■ Exercise brief ■
Nothing but the lines from the one containing "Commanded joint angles" to the end of the material should be returned, each exactly as written.

■ Data excerpt ■
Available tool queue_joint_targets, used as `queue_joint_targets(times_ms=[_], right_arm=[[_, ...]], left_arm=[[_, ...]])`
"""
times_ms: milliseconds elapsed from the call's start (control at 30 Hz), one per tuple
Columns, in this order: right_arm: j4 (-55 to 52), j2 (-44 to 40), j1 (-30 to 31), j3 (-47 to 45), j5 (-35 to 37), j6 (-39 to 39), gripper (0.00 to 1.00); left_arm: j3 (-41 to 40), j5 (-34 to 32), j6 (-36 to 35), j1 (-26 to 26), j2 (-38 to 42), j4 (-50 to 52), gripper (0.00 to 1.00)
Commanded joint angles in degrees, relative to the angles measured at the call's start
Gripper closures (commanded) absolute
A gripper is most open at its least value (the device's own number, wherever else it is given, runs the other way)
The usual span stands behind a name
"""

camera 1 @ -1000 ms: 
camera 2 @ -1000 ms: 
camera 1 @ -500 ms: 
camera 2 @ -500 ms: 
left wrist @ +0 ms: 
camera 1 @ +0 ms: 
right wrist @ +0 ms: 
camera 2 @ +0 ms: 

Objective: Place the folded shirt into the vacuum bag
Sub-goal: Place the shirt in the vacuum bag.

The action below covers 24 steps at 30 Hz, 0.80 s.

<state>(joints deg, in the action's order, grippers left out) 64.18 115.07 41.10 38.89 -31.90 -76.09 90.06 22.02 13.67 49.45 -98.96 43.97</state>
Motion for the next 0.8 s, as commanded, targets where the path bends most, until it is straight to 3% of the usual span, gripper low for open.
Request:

■ Response to this exercise ■
Commanded joint angles in degrees, relative to the angles measured at the call's start
Gripper closures (commanded) absolute
A gripper is most open at its least value (the device's own number, wherever else it is given, runs the other way)
The usual span stands behind a name
"""

camera 1 @ -1000 ms: 
camera 2 @ -1000 ms: 
camera 1 @ -500 ms: 
camera 2 @ -500 ms: 
left wrist @ +0 ms: 
camera 1 @ +0 ms: 
right wrist @ +0 ms: 
camera 2 @ +0 ms: 

Objective: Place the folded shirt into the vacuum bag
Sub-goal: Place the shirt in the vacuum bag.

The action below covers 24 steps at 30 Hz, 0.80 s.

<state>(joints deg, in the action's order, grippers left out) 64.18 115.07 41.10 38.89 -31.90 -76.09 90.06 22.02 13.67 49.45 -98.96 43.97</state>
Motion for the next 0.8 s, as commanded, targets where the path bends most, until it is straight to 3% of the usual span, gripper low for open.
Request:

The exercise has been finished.